Öpüşüyordunuz mu? Ne öpüşmesi ya! Öpüşmedik ki biz. Dışarıdan öyle görünebilirdi ama öpüşmedik biz. Ama söylemeyeceğim. Gördükleri ile beni yargılayan birinin bunu bilmesine gerek yoktu.

"Buğra, kes o sesini! Utanmıyor musun karşıma geçip bunları söylemeye? Olmayan sevgi evet. Ben seni delicesine severken senin yaptığın şey oydu. Sevseydin aldatmazdın. Terk etmezdin. Şimdi gelip de bana beni deli gibi sevdiğini söyleme. Bu zamana kadar neredeysen, kiminleysen onların yanına git. Seni seven kızı öldürdün. Ve o kız bir daha sana inanmayacak."

"Beni hâlâ seviyorsun biliyorum.

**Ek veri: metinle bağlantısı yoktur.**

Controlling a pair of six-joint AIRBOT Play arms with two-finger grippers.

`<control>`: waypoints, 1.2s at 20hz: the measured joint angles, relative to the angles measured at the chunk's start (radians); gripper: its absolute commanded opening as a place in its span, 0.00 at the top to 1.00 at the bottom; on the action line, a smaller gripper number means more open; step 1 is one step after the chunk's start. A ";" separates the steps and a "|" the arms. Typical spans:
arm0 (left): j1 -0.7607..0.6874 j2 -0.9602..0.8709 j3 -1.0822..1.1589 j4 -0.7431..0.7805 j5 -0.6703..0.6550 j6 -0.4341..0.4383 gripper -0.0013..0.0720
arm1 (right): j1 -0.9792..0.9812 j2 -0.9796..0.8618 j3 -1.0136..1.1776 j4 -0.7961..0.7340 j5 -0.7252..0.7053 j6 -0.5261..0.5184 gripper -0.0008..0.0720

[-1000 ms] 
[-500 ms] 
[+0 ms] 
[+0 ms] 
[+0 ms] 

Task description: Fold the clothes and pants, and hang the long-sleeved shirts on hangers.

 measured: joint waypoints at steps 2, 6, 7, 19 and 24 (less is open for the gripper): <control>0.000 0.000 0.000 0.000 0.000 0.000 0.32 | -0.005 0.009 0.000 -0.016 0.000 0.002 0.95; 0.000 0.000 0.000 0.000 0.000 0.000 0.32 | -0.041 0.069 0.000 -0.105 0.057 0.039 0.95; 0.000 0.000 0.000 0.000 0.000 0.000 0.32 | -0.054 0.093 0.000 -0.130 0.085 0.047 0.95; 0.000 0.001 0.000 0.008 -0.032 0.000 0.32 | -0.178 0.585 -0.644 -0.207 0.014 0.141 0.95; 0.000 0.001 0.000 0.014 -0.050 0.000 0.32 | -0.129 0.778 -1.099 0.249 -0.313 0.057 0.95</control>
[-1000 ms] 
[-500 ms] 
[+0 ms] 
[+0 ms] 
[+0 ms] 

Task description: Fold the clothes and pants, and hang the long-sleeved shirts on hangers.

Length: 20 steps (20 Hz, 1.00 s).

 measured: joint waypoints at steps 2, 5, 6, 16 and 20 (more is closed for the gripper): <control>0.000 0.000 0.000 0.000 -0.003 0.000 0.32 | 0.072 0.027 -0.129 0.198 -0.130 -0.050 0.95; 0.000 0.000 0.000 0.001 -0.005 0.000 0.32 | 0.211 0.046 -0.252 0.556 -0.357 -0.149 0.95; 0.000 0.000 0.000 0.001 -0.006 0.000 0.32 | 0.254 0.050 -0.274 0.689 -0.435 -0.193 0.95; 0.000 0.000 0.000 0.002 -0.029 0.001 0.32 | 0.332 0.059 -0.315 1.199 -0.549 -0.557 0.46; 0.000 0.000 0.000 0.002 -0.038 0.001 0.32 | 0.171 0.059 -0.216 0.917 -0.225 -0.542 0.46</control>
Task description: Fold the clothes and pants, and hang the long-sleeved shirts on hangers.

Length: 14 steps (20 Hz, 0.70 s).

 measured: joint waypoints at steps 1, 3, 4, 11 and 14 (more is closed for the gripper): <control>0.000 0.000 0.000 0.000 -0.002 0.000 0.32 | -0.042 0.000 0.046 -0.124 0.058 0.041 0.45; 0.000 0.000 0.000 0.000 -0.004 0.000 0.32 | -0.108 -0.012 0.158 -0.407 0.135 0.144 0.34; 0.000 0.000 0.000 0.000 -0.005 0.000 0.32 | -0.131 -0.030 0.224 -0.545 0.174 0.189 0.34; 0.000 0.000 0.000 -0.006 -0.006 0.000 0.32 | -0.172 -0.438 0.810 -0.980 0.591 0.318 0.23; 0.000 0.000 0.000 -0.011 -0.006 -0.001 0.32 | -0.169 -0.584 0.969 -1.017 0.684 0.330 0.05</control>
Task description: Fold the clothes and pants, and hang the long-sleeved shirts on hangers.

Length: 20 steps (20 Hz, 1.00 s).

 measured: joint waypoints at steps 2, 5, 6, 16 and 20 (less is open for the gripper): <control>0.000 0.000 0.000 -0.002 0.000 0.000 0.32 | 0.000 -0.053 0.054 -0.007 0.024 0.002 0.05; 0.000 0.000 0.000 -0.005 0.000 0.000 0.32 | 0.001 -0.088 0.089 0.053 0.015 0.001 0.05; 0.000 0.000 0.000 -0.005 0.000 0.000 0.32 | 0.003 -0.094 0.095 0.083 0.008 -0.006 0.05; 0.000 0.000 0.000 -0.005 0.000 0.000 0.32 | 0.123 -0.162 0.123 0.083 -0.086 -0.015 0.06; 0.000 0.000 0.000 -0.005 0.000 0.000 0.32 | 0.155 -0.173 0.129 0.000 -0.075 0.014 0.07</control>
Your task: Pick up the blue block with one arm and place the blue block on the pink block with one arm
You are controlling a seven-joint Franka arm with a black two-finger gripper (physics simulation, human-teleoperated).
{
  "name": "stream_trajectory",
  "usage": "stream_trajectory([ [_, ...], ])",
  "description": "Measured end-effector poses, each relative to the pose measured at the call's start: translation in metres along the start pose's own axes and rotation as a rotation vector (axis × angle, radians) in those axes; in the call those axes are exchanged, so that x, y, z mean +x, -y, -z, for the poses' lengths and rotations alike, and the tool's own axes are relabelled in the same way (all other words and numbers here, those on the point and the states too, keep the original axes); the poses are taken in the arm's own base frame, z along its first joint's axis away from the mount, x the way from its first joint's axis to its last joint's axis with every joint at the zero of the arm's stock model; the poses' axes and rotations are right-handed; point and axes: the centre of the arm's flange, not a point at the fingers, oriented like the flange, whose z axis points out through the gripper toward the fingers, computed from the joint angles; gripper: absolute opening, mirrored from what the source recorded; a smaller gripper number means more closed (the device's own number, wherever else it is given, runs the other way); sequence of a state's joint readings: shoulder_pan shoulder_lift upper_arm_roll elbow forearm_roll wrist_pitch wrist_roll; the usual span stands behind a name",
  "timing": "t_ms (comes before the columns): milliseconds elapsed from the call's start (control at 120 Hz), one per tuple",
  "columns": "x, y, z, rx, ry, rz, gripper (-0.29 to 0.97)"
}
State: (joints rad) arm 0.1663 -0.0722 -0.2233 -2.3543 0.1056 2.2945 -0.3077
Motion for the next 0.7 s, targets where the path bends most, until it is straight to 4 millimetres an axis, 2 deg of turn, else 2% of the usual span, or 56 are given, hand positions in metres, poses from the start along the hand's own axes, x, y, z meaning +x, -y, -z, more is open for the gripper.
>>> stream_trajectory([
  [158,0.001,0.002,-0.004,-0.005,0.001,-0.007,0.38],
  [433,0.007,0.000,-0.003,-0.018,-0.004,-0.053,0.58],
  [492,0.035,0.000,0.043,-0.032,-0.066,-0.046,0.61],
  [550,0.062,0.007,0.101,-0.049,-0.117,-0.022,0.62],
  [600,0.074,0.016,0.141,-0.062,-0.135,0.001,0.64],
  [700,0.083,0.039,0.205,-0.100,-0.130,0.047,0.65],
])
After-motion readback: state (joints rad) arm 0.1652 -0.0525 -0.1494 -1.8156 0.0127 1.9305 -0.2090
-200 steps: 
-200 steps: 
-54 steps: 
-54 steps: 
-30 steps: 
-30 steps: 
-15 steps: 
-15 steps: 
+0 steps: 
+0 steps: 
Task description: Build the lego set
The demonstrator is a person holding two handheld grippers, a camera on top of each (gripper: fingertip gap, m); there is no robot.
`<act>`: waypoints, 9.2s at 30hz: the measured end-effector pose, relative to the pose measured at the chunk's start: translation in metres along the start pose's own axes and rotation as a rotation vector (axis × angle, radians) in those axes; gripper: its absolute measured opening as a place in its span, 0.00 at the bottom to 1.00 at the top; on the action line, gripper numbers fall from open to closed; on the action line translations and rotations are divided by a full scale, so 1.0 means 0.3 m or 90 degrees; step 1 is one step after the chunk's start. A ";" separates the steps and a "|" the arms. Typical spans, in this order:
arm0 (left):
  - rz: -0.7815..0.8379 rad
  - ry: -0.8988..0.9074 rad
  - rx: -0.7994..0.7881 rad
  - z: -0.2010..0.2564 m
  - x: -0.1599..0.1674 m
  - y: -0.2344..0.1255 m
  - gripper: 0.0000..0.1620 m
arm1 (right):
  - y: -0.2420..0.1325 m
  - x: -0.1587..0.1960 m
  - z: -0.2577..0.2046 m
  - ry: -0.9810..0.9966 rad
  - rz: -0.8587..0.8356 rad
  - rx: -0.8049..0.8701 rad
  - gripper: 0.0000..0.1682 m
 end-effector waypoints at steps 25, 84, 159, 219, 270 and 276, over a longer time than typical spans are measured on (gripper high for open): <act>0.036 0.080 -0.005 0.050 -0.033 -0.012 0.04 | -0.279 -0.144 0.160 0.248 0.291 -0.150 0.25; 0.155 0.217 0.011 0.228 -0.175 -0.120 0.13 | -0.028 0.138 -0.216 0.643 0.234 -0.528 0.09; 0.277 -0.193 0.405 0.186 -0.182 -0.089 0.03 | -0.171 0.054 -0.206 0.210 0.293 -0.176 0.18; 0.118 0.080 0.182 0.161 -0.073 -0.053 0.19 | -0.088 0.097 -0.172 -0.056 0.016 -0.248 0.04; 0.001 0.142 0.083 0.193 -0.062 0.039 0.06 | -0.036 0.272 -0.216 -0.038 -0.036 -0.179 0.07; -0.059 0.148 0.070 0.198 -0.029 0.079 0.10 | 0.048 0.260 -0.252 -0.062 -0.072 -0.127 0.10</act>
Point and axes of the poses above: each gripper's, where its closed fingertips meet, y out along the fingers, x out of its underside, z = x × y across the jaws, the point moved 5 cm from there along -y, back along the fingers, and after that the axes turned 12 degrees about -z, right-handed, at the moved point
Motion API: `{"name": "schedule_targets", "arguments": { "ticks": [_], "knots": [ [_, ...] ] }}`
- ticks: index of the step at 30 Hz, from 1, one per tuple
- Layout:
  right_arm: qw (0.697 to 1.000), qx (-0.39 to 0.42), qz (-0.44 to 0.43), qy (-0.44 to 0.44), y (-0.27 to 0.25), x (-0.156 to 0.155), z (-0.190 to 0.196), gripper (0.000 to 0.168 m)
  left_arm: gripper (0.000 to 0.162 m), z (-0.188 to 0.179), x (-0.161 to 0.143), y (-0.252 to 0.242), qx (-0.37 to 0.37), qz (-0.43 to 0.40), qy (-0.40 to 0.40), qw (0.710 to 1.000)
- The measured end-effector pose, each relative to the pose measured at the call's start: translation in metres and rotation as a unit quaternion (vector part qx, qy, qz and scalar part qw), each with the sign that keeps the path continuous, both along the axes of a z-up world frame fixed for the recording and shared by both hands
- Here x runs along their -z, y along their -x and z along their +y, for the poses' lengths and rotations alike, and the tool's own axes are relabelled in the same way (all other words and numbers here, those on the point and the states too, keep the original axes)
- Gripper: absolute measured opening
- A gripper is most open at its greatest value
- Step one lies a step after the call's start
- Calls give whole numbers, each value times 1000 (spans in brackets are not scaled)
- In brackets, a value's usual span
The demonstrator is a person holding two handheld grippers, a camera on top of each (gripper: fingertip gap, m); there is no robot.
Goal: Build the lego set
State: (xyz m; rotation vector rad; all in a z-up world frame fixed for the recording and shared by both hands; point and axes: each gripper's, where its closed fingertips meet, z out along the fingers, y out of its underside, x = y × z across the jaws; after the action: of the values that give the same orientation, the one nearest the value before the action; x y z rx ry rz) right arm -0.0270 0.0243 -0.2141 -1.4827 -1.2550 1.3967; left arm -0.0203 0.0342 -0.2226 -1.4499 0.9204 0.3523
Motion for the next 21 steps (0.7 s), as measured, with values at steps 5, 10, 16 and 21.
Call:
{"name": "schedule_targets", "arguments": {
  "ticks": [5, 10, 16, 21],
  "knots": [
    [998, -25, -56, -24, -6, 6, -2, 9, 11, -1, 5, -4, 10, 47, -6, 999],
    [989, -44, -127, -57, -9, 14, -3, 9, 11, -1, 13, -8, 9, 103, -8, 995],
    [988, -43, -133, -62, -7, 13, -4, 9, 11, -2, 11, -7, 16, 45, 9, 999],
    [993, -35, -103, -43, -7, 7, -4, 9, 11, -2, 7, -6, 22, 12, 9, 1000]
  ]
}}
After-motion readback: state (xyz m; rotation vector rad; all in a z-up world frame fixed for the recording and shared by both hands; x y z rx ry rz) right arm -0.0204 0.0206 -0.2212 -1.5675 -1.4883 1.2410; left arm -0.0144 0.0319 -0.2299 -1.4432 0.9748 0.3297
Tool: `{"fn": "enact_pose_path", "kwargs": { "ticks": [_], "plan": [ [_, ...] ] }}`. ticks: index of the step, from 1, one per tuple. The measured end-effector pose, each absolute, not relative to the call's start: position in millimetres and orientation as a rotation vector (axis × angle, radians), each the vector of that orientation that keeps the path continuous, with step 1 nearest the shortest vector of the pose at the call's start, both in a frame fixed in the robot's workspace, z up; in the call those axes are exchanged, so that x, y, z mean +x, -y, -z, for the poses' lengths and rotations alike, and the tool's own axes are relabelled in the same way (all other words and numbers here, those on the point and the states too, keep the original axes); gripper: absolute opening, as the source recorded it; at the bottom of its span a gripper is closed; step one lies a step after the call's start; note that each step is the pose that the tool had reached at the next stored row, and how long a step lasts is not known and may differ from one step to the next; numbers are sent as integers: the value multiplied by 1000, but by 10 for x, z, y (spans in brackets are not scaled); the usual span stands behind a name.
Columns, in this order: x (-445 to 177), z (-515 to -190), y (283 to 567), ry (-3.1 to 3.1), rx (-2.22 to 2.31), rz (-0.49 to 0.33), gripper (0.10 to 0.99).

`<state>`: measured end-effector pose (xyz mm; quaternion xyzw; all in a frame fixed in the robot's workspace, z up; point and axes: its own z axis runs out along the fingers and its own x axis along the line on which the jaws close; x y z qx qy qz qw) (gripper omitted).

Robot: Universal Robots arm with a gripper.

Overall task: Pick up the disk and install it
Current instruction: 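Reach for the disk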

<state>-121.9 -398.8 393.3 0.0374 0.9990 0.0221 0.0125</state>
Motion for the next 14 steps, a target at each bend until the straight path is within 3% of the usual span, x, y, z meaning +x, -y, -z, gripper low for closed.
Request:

Bu kadar çabuk vazgeçemezsin!"

"Neden vazgeçemeyecekmişim? Ne bekliyordun cidden? Geri döndüğünde seni kabul edecek ve eskisi gibi olacağın kız mı? Öyle bir şey bekleyerek geldiysen eğer direkt def ol git. Sevmiyorum seni artık! Senden nefret ediyorum! Anladın mı, senden nefret ediyorum!"

"Geri döndüğümde masum kızımı bekliyordum. Ama o kız beni unutmak için o şerefsizin sürtüğü olmuş. Allah bilir birlikte de olmuşsunuzdur. Oldunuz mu-"

Suratına tokat attım. Bu... Bunu bana nasıl derdi ya? Hiç mi tanımıyordu beni! Hiç mi tanıyamamıştı?

"Sen iğrenç herifin tekisin! Senden iğreniyorum Buğra! Tiksiniyorum. Adam kelimesini de kendin için kullanma. Adam olanlara haksızlık etme. Sana yazıklar olsun! Seni sevdiğim, senin için ağladığım günlere yazıklar olsun! Şerefsiz olan sensin Buğra! Şerefsizin tekisin!" diyerek var gücümle ittirdim. Bana bir milim bile yaklaşsın istemiyordum.